The laboratory test results for the group of SCH patients without levothyroxine therapy are presented in Table 3. Although these patients showed a significant decrease in TSH concentration after a follow-up of 6 months, it was still out of the normal reference range and significantly higher than in the controls (P < 0.001). On the other hand, after 6 months of follow-up, these patients showed an increased ET-1 concentration, while there were no significant changes in ADMA and endocan concentrations.

Table 3

Endothelial dysfunction blood markers, thyroid function test results and biochemical parameters of the SCH patients without levothyroxine therapy at the beginning of the study (NL0) and after 6 months of follow-up (NL6)

Parameter (unit) SCH patients - NL0
(N = 32)
SCH patients - NL6
(N = 32)
P
ET-1 (ng/L) 1.15 (0.99-1.29) 1.25 (1.12-1.46) 0.003
ADMA (μg/L) 239.80 (190.95-431.90) 238.40 (160.45-449.05) 0.411
Endocan (ng/L) 133.70 (70.01-192.60) 126.95 (80.10-162.70) 0.970
TSH (mIU/L) 6.81 ± 1.16 5.43 ± 2.16 0.002
fT4 (pmol/L) 15.0 (13.7-17.0) 15.0 (13.0-16.0) 0.127
TG (mmol/L) 1.0 (0.8-1.5) 0.9 (0.7-1.1) 0.068
CHOL (mmol/L) 5.7 ± 1.1 5.5 ± 0.9 0.102
LDL (mmol/L) 3.4 ± 0.9 3.5 ± 0.7 0.635
non-HDL (mmol/L) 4.0 ± 1.03 3.9 ± 0.81 0.815
hs-CRP (mg/L) 0.9 (0.6-1.5) 1.0 (0.7-1.5) 0.652
WBC (x109/L) 6.2 (5.5-7.3) 5.9 (5.0-7.3) 0.104
Plt (x109//L) 248 ± 43 243 ± 45 0.265
MPV (fL) 8.3 (8.0-9.0) 8.3 (7.9-9.0) 0.601
Data are shown as mean ± standard deviation or as median (interquartile range). The difference between groups was tested by the paired sample t-test or Wilcoxon rank sum. P < 0.05 was considered statistically significant. SCH - subclinical hypothyroidism. ET-1 - endothelin-1. ADMA - asymmetric dimethylarginine. TSH - thyroid-stimulating hormone. fT4 - thyroxine.
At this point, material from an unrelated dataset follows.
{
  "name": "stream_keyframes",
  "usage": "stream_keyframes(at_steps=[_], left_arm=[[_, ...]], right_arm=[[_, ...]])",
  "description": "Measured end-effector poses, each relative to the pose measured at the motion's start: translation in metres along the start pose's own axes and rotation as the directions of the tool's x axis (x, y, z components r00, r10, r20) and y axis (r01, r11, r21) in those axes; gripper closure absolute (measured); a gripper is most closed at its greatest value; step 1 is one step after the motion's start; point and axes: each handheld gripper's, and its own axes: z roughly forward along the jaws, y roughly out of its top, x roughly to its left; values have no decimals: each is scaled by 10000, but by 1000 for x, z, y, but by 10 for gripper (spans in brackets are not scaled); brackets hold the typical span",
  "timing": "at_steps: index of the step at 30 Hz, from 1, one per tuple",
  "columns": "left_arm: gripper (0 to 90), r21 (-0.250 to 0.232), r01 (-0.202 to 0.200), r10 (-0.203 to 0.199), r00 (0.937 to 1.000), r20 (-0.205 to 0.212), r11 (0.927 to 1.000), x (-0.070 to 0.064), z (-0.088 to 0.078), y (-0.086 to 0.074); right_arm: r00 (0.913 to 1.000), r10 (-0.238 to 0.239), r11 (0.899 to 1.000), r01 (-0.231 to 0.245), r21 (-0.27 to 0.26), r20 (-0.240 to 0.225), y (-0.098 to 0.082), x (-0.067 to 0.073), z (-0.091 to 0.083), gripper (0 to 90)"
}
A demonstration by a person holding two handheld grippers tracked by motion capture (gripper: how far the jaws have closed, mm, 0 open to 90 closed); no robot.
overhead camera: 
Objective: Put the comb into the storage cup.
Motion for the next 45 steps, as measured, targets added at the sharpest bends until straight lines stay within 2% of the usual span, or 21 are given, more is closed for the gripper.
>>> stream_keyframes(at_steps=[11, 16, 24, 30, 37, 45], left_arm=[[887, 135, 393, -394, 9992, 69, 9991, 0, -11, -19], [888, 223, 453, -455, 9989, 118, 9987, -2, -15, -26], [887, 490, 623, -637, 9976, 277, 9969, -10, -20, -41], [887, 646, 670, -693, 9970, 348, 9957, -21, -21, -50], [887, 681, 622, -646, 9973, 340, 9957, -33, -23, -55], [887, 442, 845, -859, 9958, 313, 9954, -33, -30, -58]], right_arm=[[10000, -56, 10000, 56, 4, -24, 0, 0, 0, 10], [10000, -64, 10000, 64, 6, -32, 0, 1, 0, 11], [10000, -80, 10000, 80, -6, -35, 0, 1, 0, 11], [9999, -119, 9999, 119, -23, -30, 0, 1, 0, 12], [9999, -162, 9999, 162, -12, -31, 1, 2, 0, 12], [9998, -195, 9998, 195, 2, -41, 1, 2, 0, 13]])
TG - triglycerides. CHOL - cholesterol. LDL - low density lipoprotein cholesterol. non-HDL - non-high density lipoprotein cholesterol. hs-CRP - high sensitivity C-reactive protein. WBC - white blood cells. Plt - platelets. MPV - mean platelet volume.

Discussion

Our study showed higher endocan, ADMA, LDL and non-HDL concentrations in patients with a mild form of SCH (TSH ≤ 10.0 mIU/L) in comparison with the healthy subjects. In patients with a mild form of SCH, after 6 months of levothyroxine treatment and previously established euthyroidism, we observed a significant decrease in endocan and CHOL concentrations, while in SCH patients without levothyroxine therapy, we observed an increase in ET-1 concentration after a follow-up of 6 months.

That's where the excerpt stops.